EXERCISE INSTRUCTIONS. The data that follows is to be copied exactly, with each image removed.

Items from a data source
Content starts

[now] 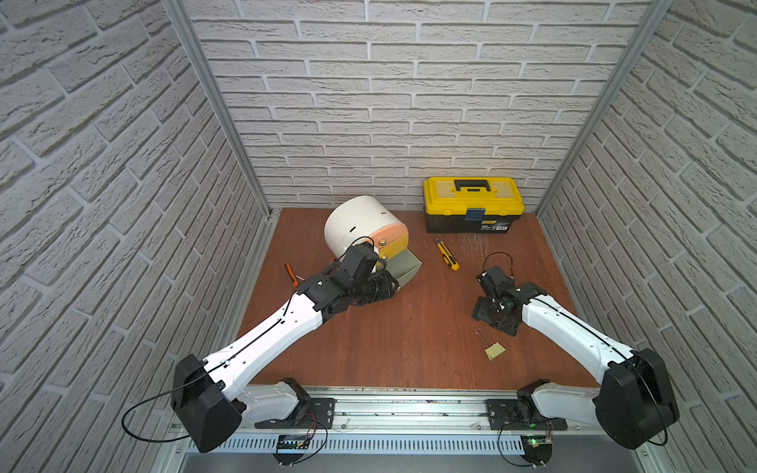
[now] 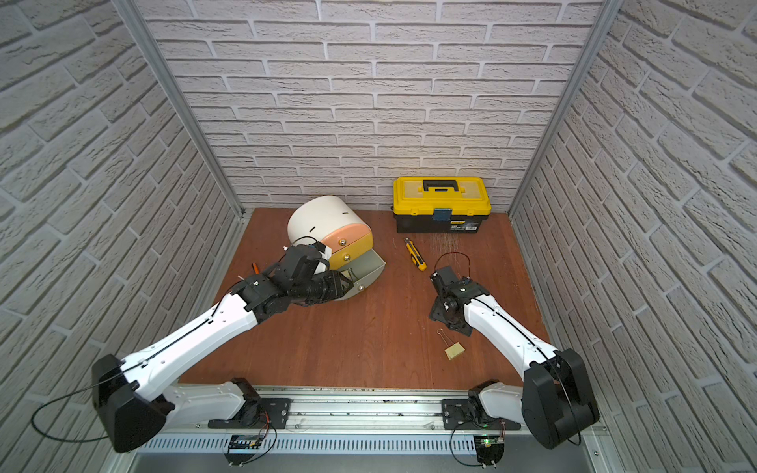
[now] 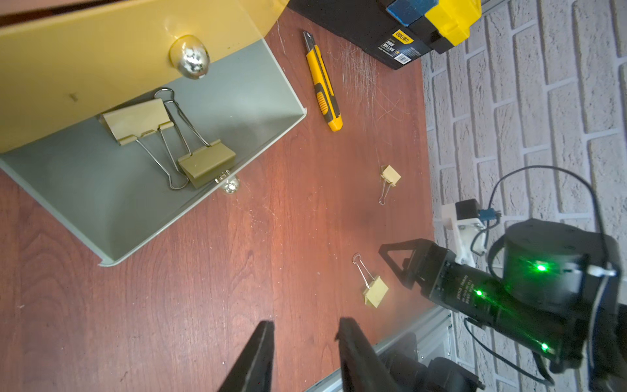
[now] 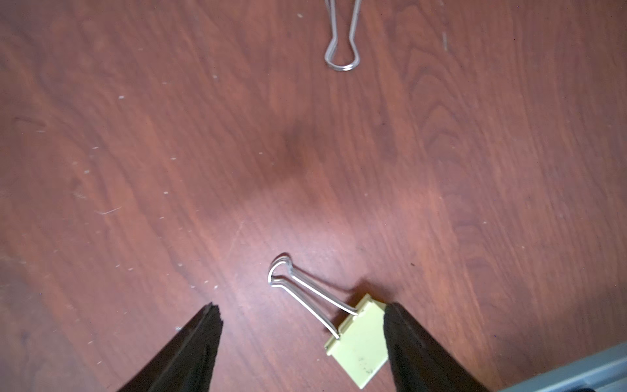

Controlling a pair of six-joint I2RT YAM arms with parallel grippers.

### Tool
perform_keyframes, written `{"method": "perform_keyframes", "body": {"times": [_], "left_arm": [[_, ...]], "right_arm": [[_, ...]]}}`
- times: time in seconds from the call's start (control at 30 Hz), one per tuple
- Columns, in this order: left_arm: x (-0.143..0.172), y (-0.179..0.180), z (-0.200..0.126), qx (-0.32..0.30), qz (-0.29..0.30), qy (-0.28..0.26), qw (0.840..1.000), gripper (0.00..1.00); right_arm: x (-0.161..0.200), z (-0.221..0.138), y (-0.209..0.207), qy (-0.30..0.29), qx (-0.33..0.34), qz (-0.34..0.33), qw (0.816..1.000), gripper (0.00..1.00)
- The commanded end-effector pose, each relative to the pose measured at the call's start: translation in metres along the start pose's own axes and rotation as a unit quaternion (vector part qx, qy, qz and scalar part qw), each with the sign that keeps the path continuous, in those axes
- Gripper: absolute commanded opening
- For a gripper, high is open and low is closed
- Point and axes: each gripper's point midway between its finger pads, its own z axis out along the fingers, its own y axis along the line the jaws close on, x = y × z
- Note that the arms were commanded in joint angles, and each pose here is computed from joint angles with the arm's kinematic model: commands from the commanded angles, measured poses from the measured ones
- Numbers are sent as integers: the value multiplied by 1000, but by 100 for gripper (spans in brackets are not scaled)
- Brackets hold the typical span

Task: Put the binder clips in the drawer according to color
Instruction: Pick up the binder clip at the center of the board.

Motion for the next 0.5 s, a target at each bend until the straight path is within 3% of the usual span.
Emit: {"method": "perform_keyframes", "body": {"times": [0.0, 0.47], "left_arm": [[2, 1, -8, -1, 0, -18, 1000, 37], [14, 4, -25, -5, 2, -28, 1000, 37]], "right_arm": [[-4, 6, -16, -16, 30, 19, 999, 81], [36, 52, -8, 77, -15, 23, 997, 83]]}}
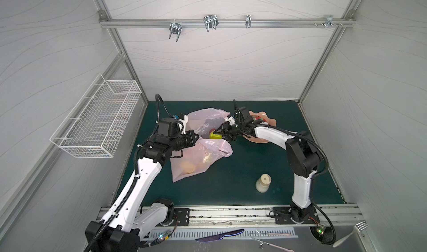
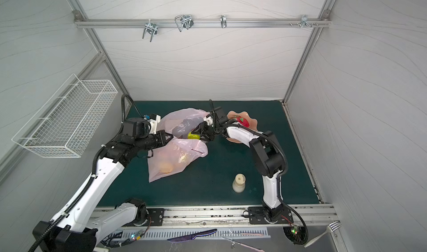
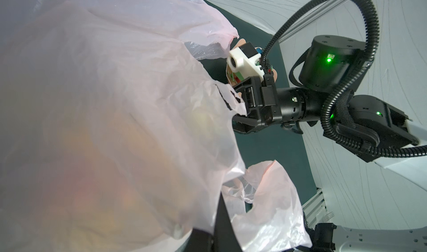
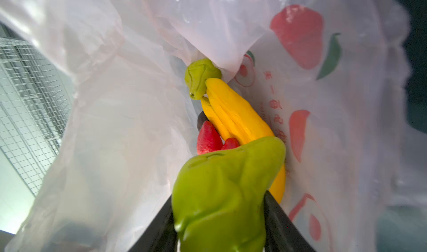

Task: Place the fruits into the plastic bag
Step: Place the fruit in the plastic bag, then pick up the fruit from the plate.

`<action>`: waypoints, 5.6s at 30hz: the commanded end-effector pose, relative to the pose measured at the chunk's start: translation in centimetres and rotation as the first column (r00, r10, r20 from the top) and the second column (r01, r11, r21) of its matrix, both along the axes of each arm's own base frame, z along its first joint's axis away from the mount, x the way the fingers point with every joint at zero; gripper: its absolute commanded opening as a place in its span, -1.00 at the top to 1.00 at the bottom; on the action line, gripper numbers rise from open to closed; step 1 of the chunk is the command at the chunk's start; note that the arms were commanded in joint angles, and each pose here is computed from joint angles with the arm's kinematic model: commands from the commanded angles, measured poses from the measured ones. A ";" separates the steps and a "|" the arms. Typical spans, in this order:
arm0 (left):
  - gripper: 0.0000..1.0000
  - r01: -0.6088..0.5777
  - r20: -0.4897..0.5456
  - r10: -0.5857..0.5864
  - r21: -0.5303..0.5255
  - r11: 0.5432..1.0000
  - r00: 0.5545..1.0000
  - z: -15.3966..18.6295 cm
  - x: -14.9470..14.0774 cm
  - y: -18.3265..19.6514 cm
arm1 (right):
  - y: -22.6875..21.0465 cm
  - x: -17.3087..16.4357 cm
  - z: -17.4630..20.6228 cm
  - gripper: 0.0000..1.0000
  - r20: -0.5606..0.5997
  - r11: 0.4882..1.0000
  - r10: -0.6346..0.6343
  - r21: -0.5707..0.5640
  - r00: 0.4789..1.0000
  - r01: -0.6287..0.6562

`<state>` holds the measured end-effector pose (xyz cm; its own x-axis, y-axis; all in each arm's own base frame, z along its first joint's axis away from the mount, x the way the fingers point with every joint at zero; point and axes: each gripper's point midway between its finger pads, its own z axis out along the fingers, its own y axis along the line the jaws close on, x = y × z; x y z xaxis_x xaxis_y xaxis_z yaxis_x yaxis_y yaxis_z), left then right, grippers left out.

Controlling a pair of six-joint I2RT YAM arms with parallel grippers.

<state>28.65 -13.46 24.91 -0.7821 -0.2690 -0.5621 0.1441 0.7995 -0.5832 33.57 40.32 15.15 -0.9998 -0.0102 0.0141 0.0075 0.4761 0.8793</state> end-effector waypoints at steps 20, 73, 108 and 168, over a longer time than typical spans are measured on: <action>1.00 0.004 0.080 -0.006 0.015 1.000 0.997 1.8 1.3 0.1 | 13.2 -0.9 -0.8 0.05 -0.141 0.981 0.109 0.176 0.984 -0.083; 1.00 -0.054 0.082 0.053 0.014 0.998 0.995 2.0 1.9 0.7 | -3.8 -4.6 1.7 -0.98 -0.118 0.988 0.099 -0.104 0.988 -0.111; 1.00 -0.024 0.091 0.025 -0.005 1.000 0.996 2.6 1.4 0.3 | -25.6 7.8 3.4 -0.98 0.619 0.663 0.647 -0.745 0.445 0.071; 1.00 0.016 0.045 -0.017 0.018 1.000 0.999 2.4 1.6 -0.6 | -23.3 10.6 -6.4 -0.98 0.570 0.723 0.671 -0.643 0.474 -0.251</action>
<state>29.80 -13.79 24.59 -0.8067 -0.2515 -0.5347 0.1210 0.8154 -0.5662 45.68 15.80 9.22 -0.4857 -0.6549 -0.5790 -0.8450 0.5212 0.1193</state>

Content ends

ANSWER TO THE EXERCISE.
[now] 
[now] 
[now] 
[now] 

Controlling a pair of six-joint I2RT YAM arms with parallel grippers.

### Tool
perform_keyframes, written `{"method": "perform_keyframes", "body": {"times": [_], "left_arm": [[_, ...]], "right_arm": [[_, ...]]}}`
- times: time in seconds from the call's start (control at 30 Hz), one per tuple
- Columns, in this order: left_arm: x (-0.143..0.172), y (-0.179..0.180), z (-0.200..0.126), qx (-0.32..0.30), qz (-0.29..0.30), qy (-0.28..0.26), qw (0.840..1.000), gripper (0.00..1.00); right_arm: x (-0.161..0.200), z (-0.221..0.138), y (-0.209..0.207), qy (-0.30..0.29), qx (-0.33..0.34), qz (-0.34..0.33), qw (0.816..1.000), gripper (0.00..1.00)
- The commanded end-effector pose, each relative to the pose measured at the call's start: translation in metres along the start pose's own axes and rotation as a unit quaternion (vector part qx, qy, qz and scalar part qw), each with the sign that keeps the path continuous, in those axes
- Gripper: absolute commanded opening
- For a gripper, high is open and low is closed
- Point and axes: each gripper's point midway between its finger pads, its own z axis out along the fingers, its own y axis along the line the jaws close on, x = y × z
- Note that the arms were commanded in joint angles, and each pose here is computed from joint angles with the arm's kinematic model: commands from the commanded angles, measured poses from the measured ones
- Numbers are sent as integers: the value multiplied by 1000, but by 100 for gripper (spans in brackets are not scaled)
- Brackets hold the typical span

Task: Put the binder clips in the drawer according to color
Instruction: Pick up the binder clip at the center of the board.

Motion for the next 0.5 s, a target at each bend until the straight path is within 3% of the usual span.
Emit: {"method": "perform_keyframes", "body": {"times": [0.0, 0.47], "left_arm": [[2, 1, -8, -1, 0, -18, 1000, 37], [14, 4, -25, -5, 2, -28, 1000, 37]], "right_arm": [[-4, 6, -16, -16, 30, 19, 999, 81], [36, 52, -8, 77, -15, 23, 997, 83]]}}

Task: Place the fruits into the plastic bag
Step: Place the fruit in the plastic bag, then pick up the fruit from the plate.

`<action>`: waypoints, 5.6s at 30hz: the commanded end-effector pose, relative to the pose measured at the chunk's start: translation in centimetres and rotation as the first column (r00, r10, r20 from the top) and the second column (r01, r11, r21) of its matrix, both along the axes of each arm's own base frame, z along its first joint's axis away from the mount, x the way the fingers point with every joint at zero; gripper: its absolute commanded opening as a place in its span, -1.00 at the top to 1.00 at the bottom; on the action line, gripper numbers rise from open to closed; step 1 of the chunk is the command at the chunk's start; note that the arms were commanded in joint angles, and each pose here is computed from joint angles with the arm's kinematic model: commands from the commanded angles, measured poses from the measured ones. A ";" separates the steps and a "|" the arms. Typical spans, in this order:
arm0 (left):
  - gripper: 0.0000..1.0000
  - r01: -0.6088..0.5777
  - r20: -0.4897..0.5456
  - r10: -0.5857..0.5864
  - r21: -0.5303..0.5255
  - r11: 0.5432..1.0000
  - r00: 0.5545..1.0000
  - z: -15.3966..18.6295 cm
  - x: -14.9470..14.0774 cm
  - y: -18.3265..19.6514 cm
arm1 (right):
  - y: -22.6875..21.0465 cm
  - x: -17.3087..16.4357 cm
  - z: -17.4630..20.6228 cm
  - gripper: 0.0000..1.0000
  - r20: -0.5606..0.5997
  - r11: 0.4882..1.0000
  - r10: -0.6346..0.6343
  - r21: -0.5707..0.5640
  - r00: 0.4789..1.0000
  - r01: -0.6287..0.6562

`<state>` holds the measured end-effector pose (xyz cm; its own x-axis, y-axis; all in each arm's own base frame, z along its first joint's axis away from the mount, x the way the fingers point with every joint at zero; point and axes: each gripper's point midway between its finger pads, its own z axis out along the fingers, its own y axis along the line the jaws close on, x = y × z; x y z xaxis_x xaxis_y xaxis_z yaxis_x yaxis_y yaxis_z), left then right, grippers left out.

Controlling a pair of six-joint I2RT YAM arms with parallel grippers.

<state>28.65 -13.46 24.91 -0.7821 -0.2690 -0.5621 0.1441 0.7995 -0.5832 33.57 40.32 15.15 -0.9998 -0.0102 0.0141 0.0075 0.4761 0.8793</state> end-effector waypoints at steps 20, 73, 108 and 168, over a longer time than typical spans are measured on: <action>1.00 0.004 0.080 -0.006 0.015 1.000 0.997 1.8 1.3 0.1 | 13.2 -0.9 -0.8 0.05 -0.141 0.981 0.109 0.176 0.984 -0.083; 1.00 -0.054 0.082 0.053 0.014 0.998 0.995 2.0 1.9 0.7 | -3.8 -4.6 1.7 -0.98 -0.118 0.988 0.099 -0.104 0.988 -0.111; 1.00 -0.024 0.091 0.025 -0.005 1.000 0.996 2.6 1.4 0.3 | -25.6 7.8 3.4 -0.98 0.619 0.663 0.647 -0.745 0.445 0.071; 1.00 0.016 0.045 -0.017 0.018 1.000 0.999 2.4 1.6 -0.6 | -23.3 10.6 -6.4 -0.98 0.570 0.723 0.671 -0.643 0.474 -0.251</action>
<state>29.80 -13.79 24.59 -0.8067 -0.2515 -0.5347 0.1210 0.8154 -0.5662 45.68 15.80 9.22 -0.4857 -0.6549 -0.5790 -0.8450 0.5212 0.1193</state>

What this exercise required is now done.